Ecco le 5 startup che hanno vinto la 3a call del programma HyAcellerator di Snam, focalizzato su idrogeno e decarbonizzazione

Snam ha selezionato le cinque vincitrici della 3a ‘call4startup’ del programma HyAccelerator, acceleratore aziendale su scala globale dedicato alle tecnologie per l’idrogeno e la decarbonizzazione, che mira a sostenere le startup e le PMI attive nel settore.

Quest’ultima call, lanciata lo scorso febbraio e denominata Decarbonization Nexus, ha visto la candidatura di più di 50 startup provenienti da tutto il mondo.

L’obiettivo dell’iniziativa di Snam è quello di identificare le tecnologie più promettenti, che potrebbero supportare il TSO italiano, ma anche l’intera filiera, nel raggiungimento degli obiettivi di decarbonizzazione.

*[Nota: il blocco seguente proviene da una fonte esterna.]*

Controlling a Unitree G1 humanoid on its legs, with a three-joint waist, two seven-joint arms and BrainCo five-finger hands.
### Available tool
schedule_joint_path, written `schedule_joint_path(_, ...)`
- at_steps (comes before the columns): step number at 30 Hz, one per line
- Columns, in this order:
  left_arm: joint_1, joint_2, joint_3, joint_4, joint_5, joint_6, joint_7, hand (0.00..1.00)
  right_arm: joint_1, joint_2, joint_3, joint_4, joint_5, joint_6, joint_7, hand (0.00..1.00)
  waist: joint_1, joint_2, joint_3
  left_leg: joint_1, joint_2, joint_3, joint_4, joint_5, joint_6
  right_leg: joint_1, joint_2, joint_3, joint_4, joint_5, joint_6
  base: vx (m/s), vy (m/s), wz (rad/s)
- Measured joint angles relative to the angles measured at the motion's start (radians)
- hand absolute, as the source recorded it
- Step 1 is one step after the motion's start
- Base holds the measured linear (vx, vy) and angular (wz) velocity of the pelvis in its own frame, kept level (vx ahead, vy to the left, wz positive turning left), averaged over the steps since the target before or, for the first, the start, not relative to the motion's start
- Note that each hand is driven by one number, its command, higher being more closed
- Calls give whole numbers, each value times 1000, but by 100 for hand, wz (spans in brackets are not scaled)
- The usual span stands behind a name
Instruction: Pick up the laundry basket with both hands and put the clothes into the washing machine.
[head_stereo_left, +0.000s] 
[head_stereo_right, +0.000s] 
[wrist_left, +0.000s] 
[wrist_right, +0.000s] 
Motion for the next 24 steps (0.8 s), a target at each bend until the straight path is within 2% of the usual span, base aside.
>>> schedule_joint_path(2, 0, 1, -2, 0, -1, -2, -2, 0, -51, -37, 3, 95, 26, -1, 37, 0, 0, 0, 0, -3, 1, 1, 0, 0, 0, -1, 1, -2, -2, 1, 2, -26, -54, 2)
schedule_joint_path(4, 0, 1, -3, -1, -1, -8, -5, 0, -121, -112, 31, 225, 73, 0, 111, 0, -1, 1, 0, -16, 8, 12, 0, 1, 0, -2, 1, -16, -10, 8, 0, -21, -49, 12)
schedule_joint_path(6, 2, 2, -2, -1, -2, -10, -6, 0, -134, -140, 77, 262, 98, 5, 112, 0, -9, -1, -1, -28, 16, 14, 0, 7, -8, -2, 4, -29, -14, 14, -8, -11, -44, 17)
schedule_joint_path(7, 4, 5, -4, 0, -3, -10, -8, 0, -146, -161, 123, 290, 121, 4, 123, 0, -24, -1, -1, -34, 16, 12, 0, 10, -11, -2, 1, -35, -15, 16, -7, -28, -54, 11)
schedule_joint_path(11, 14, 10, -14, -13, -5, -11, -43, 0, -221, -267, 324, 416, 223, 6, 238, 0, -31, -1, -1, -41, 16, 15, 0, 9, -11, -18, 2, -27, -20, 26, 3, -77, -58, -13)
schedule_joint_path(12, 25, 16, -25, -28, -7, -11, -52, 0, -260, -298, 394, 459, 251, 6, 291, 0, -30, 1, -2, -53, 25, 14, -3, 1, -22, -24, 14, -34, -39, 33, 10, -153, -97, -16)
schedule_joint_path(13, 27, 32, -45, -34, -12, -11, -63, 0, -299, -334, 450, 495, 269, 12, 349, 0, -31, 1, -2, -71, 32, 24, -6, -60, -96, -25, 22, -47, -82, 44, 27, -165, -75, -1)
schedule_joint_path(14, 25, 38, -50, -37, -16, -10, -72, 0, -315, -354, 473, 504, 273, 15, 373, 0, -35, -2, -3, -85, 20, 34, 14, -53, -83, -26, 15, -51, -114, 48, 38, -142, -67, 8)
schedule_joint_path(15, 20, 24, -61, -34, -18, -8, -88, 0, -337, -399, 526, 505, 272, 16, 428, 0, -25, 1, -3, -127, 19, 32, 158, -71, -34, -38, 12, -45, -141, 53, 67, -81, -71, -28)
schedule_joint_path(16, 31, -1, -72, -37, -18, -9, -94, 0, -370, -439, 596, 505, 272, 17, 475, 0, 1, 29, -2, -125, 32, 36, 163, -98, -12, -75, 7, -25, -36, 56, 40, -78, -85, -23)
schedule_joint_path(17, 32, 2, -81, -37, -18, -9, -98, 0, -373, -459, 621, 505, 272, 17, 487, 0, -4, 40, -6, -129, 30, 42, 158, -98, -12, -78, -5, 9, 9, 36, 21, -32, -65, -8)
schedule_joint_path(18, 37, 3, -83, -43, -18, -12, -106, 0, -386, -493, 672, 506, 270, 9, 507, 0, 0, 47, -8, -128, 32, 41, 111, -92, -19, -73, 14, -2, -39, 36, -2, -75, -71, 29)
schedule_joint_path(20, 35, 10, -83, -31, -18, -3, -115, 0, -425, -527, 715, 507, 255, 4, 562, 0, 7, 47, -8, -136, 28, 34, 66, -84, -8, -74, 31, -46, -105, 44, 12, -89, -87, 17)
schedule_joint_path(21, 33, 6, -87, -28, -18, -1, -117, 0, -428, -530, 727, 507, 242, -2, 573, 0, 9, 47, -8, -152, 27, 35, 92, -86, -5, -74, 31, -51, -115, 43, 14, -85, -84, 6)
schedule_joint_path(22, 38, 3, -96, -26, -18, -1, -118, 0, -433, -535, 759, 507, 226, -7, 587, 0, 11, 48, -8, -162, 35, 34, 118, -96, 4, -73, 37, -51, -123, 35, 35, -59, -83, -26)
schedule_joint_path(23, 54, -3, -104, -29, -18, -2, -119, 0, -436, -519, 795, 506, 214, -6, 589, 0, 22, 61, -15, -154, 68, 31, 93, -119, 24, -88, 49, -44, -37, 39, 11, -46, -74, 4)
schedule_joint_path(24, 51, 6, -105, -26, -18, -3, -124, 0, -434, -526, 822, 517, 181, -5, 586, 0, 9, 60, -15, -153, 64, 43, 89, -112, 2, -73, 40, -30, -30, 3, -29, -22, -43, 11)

Le startup selezionate, operanti lungo l’intera catena del valore dell’idrogeno e, più in generale, della decarbonizzazione (produzione, trasporto, stoccaggio e utilizzi finali) sono: la svedese Terrabarrier, che propone una tecnologia innovativa che crea barriere ultra-dense nelle  leghe metalliche; l’olandese Elestor, che ha presentato una batteria a flusso idrogeno-bromo in grado di immagazzinare energia su lunghe durate; la francese Sakowin, che ha introdotto una soluzione per produrre idrogeno attraverso un processo di plasmalisi del metano; la tedesca Reverion, in grado di offrire una soluzione integrata che converte elettrochimicamente idrogeno o biogas in elettricità e CO2 ad alta purezza; l’americana C-Zero, che ha illustrato una forma innovativa di pirolisi del metano che converte il gas naturale in idrogeno e carbon black.

Queste 5 società innovative prenderanno parte a due diverse fasi del programma: durante la prima si impegneranno per due mesi con il team HyAccelerator e i suoi partner per una conoscenza reciproca, approfondimenti tecnici e sessioni di mentoring; durante la seconda, due dei cinque vincitori continueranno il viaggio per quattro mesi attraverso l’analisi di un caso d’uso dell’applicazione tecnologica della startup nell’ecosistema Snam.

Le startup partecipanti beneficeranno anche di un percorso di mentorship da parte di esperti nel settore, nonché per due delle cinque del supporto tecnico ed economico per una durata complessiva di sei mesi.